Tuesday: When an arbitrator overturned Ryan Braun’s PED suspension last year, the Milwaukee Brewers outfielder, and former National League MVP, talked about vindication. Now we know how he felt.
Last year, I felt Braun was anything but vindicated. After reading everything I could on his failed drug test, including a description of the chain-of-evidence issues that eventually led to his suspension vacation, I was shocked an arbitrator would fall for such malarkey. After all, what Braun’s attorney was arguing, that a FedEx employee hated Braun so much he kept his sample in his basement overnight just to contaminate it, seemed so ludicrous it should have been rejected immediately. But it wasn’t and Braun walked.
OK, fine. But then he crowed about it. And crowed about it. It made me wonder. Didn’t Braun ever take history when he was attending the University of Miami? Didn’t he learn about Watergate, which showed the crime is oftentimes not as heinous as the idiotic attempts to cover it up? Must not have.
But one thing is clear. Braun wasn’t clean. He basically admitted it with his subsequent actions. He never sued the FedEx guy, did he? Not that I could find. Never went to court where, under oath and in front of the world, Braun could have cleared his name for good.
Uh, there’s a reason for that. Braun was guilty. Of that, there can be no doubt. Not anymore, when he accepted a 65-game suspension yesterday after Major League Baseball presented him with all the evidence it has from the Biogenesis lab.

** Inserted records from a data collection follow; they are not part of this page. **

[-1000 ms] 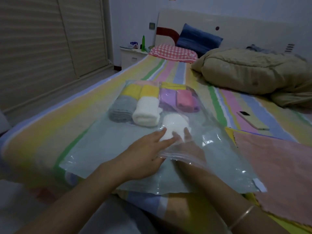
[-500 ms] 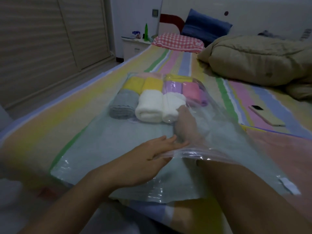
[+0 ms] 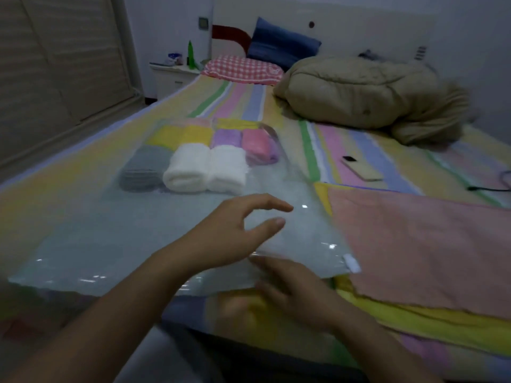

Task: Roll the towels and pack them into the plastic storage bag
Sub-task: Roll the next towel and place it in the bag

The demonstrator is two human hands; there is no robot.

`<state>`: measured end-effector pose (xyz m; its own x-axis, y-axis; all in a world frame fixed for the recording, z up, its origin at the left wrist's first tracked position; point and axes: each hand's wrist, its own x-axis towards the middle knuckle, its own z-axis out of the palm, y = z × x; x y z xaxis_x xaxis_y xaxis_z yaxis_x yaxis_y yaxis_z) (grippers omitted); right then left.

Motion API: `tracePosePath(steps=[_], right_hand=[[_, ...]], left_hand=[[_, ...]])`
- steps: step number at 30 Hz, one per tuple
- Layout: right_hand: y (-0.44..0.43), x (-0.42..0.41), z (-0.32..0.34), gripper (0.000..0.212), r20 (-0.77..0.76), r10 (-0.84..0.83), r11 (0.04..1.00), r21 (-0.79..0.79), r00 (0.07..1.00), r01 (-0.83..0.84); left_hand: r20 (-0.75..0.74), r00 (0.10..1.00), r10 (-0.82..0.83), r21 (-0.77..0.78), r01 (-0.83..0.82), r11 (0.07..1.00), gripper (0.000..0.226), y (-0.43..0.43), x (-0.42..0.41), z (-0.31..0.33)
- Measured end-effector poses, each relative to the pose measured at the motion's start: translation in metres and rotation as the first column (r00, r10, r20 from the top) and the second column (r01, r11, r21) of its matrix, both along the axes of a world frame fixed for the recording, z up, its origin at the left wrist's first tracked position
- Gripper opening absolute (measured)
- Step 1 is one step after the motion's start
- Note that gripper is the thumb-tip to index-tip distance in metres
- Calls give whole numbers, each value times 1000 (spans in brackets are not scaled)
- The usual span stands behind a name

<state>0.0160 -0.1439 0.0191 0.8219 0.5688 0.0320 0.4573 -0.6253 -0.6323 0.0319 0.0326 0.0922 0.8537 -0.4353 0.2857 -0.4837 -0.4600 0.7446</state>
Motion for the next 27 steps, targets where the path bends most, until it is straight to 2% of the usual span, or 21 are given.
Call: tracePosePath(steps=[3,6,9,11,13,15,18,22,25,27], right_hand=[[-77,-44,6,25,-78,-125,977,161,989,136],[-162,-48,16,20,-76,-429,874,215,900,435],[-255,-43,8,27,5,-765,630,212,644,747],[-310,-44,1,22,-15,-894,434,212,447,875],[-355,-48,-1,20,20,-954,297,178,298,938],[-395,-51,-4,25,136,-974,198,117,181,973],[-446,-51,-8,35,328,-944,37,-11,39,999],[-509,-50,-15,47,340,-941,-81,-227,1,970],[-544,-49,-20,53,306,-951,-81,-374,40,924],[-557,-47,-18,54,309,-949,-70,-391,59,918]], left_hand=[[22,1000,-22,-28,23,999,32,-75,14,-8],[12,995,-96,-12,96,995,34,-159,20,-24],[-4,981,-194,39,194,980,32,-236,21,-43],[-19,972,-236,74,237,969,30,-279,22,-53],[-19,967,-256,101,256,961,31,-313,23,-60],[23,967,-254,132,249,959,34,-340,26,-68],[210,965,-157,219,110,970,37,-369,34,-90],[254,964,-74,414,-40,909,66,-380,38,-118],[281,958,-51,453,-86,887,70,-381,37,-124],[265,963,-49,457,-81,886,71,-381,38,-124]])
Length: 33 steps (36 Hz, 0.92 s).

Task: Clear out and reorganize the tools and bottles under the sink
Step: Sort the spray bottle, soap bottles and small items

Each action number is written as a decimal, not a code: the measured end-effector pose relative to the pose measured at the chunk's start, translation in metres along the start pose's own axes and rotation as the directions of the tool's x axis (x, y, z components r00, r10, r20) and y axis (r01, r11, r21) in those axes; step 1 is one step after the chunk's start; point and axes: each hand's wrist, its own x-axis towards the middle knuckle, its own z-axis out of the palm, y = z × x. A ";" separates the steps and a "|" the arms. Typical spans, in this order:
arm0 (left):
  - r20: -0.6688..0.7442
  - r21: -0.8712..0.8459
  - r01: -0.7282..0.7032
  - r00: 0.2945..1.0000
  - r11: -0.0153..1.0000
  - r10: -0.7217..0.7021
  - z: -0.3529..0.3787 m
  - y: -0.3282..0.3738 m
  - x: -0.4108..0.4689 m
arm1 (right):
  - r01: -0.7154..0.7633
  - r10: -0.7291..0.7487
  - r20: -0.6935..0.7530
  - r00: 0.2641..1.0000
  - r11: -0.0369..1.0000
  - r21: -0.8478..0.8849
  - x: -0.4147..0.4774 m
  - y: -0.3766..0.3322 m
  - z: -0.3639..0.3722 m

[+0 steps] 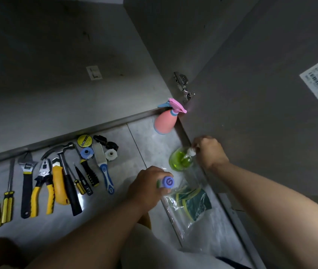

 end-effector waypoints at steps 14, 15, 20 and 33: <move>0.008 0.003 -0.007 1.000 1.000 0.007 -0.001 -0.004 0.001 | -0.064 0.063 -0.018 0.998 0.997 -0.044 0.059 -0.041 -0.003; 0.007 -0.012 -0.002 1.000 1.000 0.002 -0.001 -0.004 0.002 | -0.074 0.074 -0.018 0.997 0.997 -0.019 0.056 -0.042 -0.002; -0.144 -0.173 0.042 0.987 0.984 -0.067 -0.008 0.000 0.011 | -0.072 0.092 -0.240 0.966 0.993 0.089 0.008 -0.040 0.016; -0.254 -0.217 -0.039 0.967 0.975 -0.018 -0.011 0.031 0.033 | -0.113 0.139 0.042 0.989 0.552 0.826 -0.060 -0.055 0.100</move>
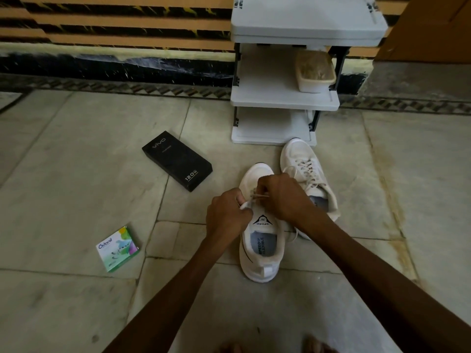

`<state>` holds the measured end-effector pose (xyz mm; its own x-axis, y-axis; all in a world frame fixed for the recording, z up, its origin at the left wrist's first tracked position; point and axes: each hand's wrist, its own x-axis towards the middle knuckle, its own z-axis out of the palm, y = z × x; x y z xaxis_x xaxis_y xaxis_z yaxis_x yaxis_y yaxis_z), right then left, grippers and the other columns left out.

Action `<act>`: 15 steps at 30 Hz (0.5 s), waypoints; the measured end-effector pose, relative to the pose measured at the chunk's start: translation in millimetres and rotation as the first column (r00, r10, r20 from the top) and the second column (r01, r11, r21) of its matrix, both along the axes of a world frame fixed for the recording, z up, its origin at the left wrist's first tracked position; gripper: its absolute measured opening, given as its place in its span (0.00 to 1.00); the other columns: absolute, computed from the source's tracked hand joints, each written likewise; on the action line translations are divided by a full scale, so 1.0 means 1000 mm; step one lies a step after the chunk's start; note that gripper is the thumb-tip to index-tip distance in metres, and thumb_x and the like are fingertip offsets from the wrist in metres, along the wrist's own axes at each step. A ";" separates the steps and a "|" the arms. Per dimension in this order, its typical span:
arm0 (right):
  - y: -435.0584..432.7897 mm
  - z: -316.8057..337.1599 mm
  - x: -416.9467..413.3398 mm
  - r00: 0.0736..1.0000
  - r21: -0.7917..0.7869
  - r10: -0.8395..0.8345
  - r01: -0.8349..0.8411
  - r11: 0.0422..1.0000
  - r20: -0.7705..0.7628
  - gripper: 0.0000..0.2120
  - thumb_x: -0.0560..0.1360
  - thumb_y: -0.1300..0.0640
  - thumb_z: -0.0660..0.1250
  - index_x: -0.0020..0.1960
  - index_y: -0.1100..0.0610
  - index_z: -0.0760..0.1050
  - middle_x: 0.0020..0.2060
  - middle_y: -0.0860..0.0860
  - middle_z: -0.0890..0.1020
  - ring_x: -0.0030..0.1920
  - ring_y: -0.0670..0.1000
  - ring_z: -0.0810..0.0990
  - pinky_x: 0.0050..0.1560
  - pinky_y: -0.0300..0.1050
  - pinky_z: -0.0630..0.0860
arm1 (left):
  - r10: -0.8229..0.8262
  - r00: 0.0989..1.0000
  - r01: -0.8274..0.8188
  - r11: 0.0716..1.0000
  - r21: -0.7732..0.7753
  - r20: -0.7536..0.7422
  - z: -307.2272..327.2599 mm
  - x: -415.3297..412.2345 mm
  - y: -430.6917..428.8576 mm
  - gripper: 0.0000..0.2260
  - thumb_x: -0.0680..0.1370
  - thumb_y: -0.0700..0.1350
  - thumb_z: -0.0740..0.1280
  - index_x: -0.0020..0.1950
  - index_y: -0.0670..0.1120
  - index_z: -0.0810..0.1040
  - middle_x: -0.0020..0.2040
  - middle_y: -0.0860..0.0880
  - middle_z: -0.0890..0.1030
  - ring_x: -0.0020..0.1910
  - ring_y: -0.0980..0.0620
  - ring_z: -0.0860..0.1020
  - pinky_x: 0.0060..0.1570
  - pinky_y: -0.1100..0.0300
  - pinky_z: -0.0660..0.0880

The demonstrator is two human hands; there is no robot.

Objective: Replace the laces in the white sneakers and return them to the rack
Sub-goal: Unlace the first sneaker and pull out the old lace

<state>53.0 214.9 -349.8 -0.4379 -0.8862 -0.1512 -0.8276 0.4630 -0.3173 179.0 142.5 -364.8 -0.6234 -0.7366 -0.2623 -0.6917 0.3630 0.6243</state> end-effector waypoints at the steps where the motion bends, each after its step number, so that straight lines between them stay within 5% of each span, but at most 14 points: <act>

Like Rafael Palmeiro before him, Braun’s protestations of innocence, which now undermines the credibility of anyone, from Curt Schilling to Aaron Rodgers, who supported him, were as phony as his biceps.

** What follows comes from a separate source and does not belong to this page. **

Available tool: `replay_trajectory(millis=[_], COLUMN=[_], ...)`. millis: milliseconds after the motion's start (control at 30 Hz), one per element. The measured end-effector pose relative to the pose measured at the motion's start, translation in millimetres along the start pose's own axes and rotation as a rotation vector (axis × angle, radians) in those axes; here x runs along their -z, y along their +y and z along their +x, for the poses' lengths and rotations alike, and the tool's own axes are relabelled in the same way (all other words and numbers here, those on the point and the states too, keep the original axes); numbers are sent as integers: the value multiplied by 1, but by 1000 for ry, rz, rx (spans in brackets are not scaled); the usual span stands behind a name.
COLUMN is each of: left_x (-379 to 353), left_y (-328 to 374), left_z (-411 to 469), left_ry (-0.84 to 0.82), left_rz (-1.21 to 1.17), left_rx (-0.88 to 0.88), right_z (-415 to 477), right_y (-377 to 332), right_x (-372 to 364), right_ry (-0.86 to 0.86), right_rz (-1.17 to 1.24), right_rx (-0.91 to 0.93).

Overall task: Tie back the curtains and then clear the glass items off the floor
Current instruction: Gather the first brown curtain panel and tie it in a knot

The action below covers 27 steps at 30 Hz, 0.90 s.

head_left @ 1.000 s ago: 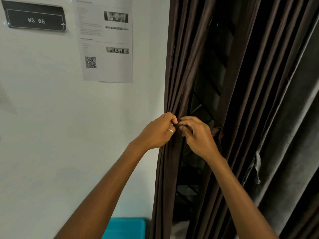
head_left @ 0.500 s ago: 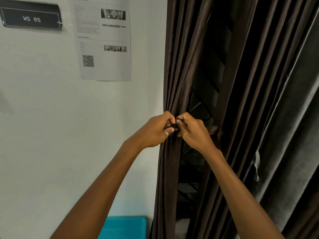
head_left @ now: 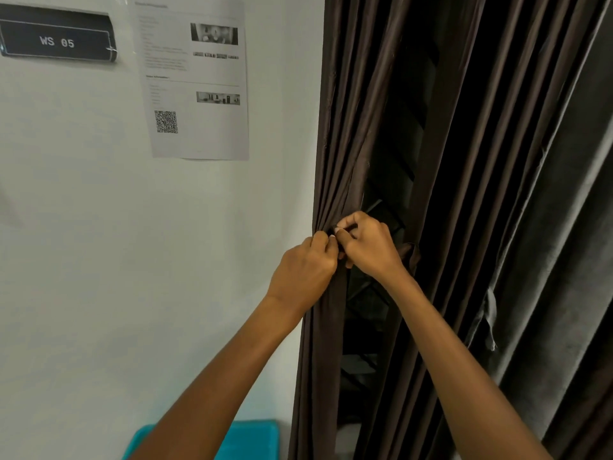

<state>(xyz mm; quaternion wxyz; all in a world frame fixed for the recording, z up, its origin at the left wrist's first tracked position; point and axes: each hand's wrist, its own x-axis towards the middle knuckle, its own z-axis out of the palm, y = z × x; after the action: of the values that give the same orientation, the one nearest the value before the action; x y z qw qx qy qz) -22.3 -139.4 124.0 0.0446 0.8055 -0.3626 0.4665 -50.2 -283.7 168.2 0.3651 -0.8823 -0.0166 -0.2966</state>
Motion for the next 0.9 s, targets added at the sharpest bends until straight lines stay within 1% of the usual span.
replay_trajectory(millis=[67,167,267,400,467,533,600,633,667,700,800,867,900], left_x=[7,21,33,40,41,43,43,43,45,47,53,56,57], left_y=[3,3,-7,-24,-29,-33,-33,-33,-32,-31,-29,-29,-30], left_z=[5,15,33,52,57,60,60,61,62,63,68,71,71], left_ry=[-50,-197,-348,-562,-627,-658,-682,-695,-708,-725,-792,-832,-849], left_rz=[35,48,-117,-309,-369,-398,-415,-416,-418,-416,-409,-406,-405], left_rx=[21,48,55,92,118,131,130,127,120,110,81,70,69], right_z=[-2,-6,-11,-25,-35,-47,-60,-66,-72,-76,-81,-79,-78], right_y=[0,3,6,9,13,16,19,19,21,20,9,2,-1], right_x=[0,1,4,4,-1,-10,-19,-23,-28,-33,-40,-39,-38], right_ry=[-9,-69,-100,-77,-31,85,250,286,270,228,98,39,21], right_rz=[72,170,192,147,137,127,101,103,145,240,664,896,960], right_rx=[-18,-49,-42,45,120,151,81,23,-43,-115,-321,-389,-403])
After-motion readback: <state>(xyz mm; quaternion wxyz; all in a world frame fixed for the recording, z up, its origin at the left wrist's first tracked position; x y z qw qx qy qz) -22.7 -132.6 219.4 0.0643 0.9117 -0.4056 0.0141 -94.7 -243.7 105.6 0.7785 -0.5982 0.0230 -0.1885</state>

I know baseball has an agreement on punishment with its players union, but it feels as if there should have been a clause built in for scum like Braun. An extra year or so of punishment for those who drag others down into their pit of excretion. What a sleazy thing to do.
Friday: Like a lot of things in sports, the coming of the 24/7 news cycle on cable and the Internet has changed the public’s perception of college football media days. But it wasn’t until Larry Scott took over as the Pac-12 commissioner the conference really embraced the change.
So now the conference makes a huge deal out of it. Good for the Pac-12. After all, its media day is the unofficial kickoff to the football season, so why not celebrate?
After a summer of mostly negative or non-news news, it’s about time to get back to talking about things that really matter, like who will be Arizona’s second-string tailback and why USC’s punt-team gunners are better than those at Oregon State. You know, the minutia that makes college football so much fun. That’s the focal point of media day.
Thursday: The biggest news concerned (Mariners) manager Eric Wedge, hospitalized a couple days before with dizzy spells. It turns out the 45-year-old Wedge had suffered a stroke, albeit a minor one according to an M’s press release.
Such medical news is unusual in professional sports. Sure, there are always competitive injuries, things like blown out shoulders and torn up knees. Life and death stuff? That usually stays away until players retire.
I’m not in the clubhouse, but I have to believe the mood is pretty somber. The guys must be a bit on pins and needles. Which makes yesterday’s blowout loss pretty easy to understand.
It’s not easy to focus on the task at hand. It’s another challenge in what’s turning out to be a challenging season for the team. But time has a way of dulling the impact, allowing things to return to normal. As each day passes, expect the M’s to deal with the news better.